Cancer has a chaotic effect on the cells of the human body, but it also has a chaotic effect on patients' finances - and therefore, indirectly, on their quality of life. It would be much more therapeutic for me to be sitting on the front porch of our little house, right now, surrounded by birch trees. Instead, I'm sitting at my desk at teh manse, doing one of my least favorite things in the world: reconciling columns of numbers. I'm supposed to be on vacation, but I feel like I've got a temporary job instead: medical-insurance financial secretary.

Trying to figure out insurance reimbursements from a major illness does seem, at times, like a full-time job. It requires persistence, vigilance and buckets of patience.

The end is in sight, though. I can see my desk-top, at last. Soon it will be time to start putting the clothes in the suitcase.

August 4, 2006 - Returning Hair

My hair is definitely coming back, these days. I’m starting to look like a person with a very short haircut, rather than someone who’s had his head shaved. I never did lose all my hair, nor did I lose my eyebrows or eyelashes. That makes me something of a rarity among CHOP chemo veterans.

At first, it looked like my hair was going to come back white. Now, it seems to be getting a bit darker. Whether it will ever return to the predominantly dark-brown hue of my pre-chemo days, though, remains to be seen.

“Gray hair is a crown of glory;
it is gained in a righteous life.”


- Proverbs 16:31

Today, Claire remarks to me, with glee, that my hair is sticking up in the back (where my head has been resting against a pillow). Another one of those little milestones on the road to recovery.

I still haven’t started carrying a comb around with me yet, but the day is coming...

Wednesday, August 2, 2006

August 1, 2006 - Renewal

Today, going through some mail, I come across a subscription-renewal notice for a preaching journal. It offers me three options: a one-year, a two-year or a three-year subscription. The longer the subscription period, the cheaper the per-issue cost.
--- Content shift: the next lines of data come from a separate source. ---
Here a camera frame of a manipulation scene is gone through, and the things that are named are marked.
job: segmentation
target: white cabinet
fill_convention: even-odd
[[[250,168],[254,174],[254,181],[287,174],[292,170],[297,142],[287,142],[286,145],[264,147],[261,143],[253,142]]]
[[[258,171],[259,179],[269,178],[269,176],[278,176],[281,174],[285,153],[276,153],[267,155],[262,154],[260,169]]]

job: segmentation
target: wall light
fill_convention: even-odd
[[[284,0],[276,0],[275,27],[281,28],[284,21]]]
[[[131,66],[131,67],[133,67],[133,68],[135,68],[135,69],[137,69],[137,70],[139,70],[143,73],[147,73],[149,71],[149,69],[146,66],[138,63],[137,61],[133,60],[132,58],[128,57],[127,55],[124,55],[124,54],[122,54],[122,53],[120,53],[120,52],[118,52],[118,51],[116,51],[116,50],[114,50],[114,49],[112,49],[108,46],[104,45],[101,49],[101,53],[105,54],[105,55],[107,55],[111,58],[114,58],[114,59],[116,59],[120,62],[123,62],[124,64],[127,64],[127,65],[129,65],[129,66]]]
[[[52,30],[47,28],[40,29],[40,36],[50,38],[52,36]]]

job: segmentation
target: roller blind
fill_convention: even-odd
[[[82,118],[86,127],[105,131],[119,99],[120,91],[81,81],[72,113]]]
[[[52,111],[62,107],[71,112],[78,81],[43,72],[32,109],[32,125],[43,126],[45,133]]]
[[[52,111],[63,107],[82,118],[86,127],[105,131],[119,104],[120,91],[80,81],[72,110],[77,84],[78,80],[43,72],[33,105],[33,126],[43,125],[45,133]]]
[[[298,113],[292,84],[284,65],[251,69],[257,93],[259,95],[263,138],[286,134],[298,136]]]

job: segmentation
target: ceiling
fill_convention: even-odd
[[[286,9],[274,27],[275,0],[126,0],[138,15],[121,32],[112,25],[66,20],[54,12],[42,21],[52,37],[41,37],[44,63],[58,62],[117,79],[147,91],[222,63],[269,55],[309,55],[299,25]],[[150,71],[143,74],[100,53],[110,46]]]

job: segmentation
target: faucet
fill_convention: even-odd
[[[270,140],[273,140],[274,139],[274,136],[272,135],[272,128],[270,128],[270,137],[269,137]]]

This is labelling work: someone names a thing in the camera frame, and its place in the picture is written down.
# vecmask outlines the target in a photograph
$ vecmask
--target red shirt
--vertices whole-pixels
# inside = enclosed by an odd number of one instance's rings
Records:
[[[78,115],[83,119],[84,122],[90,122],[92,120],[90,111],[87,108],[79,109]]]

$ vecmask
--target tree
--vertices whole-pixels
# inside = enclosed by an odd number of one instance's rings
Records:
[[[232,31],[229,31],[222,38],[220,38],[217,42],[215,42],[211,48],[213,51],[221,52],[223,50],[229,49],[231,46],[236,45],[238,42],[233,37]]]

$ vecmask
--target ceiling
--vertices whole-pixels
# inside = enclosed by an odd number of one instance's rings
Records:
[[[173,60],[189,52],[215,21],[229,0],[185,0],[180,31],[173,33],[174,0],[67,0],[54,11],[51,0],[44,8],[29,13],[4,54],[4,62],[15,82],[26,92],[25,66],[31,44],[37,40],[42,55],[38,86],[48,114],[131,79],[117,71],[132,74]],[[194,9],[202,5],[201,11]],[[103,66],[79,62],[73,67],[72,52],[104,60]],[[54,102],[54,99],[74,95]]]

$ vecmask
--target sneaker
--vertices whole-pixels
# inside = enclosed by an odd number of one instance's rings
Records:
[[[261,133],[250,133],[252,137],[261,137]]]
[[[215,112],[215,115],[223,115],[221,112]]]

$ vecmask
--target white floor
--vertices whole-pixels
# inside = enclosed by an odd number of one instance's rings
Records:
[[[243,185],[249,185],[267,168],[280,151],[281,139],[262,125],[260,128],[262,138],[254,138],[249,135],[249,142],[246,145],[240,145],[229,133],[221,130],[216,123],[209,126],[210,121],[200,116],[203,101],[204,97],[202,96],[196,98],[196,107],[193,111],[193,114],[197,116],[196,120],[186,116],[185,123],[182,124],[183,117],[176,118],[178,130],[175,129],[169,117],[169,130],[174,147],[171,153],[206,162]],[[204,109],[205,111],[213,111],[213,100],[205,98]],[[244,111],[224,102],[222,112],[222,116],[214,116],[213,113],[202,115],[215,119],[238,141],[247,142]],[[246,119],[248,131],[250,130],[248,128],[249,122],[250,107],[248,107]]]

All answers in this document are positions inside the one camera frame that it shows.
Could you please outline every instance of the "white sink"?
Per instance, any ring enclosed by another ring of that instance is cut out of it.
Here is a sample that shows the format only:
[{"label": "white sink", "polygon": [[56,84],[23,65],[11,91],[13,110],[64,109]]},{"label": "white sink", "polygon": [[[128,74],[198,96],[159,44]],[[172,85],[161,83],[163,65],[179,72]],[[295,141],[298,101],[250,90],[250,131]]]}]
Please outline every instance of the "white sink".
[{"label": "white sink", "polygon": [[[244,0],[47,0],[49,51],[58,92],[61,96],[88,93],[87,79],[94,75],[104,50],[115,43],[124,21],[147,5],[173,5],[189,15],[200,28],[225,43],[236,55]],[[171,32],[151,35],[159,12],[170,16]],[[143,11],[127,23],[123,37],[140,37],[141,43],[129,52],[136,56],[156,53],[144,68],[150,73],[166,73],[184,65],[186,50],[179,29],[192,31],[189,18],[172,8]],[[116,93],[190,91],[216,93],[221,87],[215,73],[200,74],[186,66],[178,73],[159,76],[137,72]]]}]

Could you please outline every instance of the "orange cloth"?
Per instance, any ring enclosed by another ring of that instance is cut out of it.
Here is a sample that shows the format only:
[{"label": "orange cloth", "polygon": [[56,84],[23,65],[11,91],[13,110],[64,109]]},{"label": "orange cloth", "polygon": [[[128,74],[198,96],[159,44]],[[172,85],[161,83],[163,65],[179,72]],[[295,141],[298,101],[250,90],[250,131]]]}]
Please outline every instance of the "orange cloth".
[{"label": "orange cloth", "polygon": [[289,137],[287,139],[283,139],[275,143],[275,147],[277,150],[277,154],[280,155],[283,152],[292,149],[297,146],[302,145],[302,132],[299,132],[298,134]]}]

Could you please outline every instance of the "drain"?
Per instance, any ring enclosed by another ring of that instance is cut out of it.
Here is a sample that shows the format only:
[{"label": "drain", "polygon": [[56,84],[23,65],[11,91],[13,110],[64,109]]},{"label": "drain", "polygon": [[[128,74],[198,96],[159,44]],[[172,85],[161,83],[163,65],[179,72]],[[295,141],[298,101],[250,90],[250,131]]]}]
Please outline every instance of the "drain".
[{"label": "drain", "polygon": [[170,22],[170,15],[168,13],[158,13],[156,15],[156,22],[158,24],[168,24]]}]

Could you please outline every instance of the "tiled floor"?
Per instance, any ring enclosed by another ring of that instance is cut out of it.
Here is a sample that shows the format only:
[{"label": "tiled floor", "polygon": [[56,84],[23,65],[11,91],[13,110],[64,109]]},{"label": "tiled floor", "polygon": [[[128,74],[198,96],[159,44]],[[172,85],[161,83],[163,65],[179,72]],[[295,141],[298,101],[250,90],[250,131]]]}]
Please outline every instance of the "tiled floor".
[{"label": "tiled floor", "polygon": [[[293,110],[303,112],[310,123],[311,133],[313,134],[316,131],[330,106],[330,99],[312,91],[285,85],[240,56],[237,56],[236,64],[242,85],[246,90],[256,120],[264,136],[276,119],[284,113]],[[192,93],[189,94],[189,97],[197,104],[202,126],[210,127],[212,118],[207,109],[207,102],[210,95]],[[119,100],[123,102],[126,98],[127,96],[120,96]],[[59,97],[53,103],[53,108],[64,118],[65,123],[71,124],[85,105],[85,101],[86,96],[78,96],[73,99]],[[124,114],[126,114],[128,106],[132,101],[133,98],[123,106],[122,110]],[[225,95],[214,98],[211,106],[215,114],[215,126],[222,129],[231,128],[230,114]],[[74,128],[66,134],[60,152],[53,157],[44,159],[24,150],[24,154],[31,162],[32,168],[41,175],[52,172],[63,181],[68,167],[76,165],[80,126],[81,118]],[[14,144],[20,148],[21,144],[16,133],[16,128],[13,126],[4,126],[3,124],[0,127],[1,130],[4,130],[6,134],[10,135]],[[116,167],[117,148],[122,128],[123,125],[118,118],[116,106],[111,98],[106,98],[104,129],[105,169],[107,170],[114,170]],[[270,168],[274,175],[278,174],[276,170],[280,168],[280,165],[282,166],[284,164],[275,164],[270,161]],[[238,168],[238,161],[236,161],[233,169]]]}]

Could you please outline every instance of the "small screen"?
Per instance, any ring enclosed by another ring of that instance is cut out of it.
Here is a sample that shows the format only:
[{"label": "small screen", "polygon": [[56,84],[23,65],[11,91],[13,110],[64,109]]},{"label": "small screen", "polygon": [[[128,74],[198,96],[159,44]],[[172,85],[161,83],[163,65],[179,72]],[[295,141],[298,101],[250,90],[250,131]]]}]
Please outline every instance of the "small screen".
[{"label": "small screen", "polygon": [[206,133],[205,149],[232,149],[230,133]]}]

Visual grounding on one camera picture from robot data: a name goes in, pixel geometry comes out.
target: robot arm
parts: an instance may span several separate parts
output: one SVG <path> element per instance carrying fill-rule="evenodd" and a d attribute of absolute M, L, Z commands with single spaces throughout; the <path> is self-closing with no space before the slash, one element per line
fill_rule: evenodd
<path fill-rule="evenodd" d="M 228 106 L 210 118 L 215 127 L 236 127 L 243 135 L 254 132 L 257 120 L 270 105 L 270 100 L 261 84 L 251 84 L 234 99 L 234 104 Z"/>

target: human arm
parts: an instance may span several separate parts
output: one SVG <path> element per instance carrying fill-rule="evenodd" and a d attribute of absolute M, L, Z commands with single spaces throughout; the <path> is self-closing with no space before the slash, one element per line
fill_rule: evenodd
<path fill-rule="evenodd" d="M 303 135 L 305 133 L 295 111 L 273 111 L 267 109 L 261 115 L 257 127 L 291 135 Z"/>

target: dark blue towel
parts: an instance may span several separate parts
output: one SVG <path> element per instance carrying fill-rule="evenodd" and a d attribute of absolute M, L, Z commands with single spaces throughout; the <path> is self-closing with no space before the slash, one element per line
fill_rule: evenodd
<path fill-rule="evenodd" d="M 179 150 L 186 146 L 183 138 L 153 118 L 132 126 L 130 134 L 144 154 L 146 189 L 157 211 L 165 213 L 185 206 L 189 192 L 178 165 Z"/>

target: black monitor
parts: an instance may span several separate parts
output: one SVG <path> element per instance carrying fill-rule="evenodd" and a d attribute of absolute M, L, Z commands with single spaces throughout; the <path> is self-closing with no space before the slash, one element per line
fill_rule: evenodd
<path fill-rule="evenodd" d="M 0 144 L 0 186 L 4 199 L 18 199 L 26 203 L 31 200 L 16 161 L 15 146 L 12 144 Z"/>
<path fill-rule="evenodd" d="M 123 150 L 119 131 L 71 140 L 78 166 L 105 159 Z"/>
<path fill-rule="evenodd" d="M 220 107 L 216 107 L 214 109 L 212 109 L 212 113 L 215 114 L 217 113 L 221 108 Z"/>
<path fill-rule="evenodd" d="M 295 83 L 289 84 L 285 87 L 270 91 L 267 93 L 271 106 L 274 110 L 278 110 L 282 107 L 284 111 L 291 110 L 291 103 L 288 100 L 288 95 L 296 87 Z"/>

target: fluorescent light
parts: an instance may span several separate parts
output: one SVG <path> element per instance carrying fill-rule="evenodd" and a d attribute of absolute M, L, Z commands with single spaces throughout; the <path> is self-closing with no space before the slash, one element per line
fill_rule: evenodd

Looking over that notice takes me back to a time, about six months ago, when I was considering a similar subscription-renewal notice, for another professional journal. I distinctly remember hesitating, at the time, at the thought of the three-year renewal. I’ve got cancer, I said to myself. I’m receiving chemotherapy. Sure, the doctor says my chances of going into remission are pretty good, but what if I’m in the unlucky percentage? Can I be sure I’ll still be alive, three years from now? I wrote a check for a one-year subscription.

Now, as I hold today’s renewal notice in my hand, I feel differently. I’m in remission. The next three years look brighter, clearer.

I check the box for “three-year subscription,” and write a check for the necessary amount.

As I lick the stamp, it feels like a victory.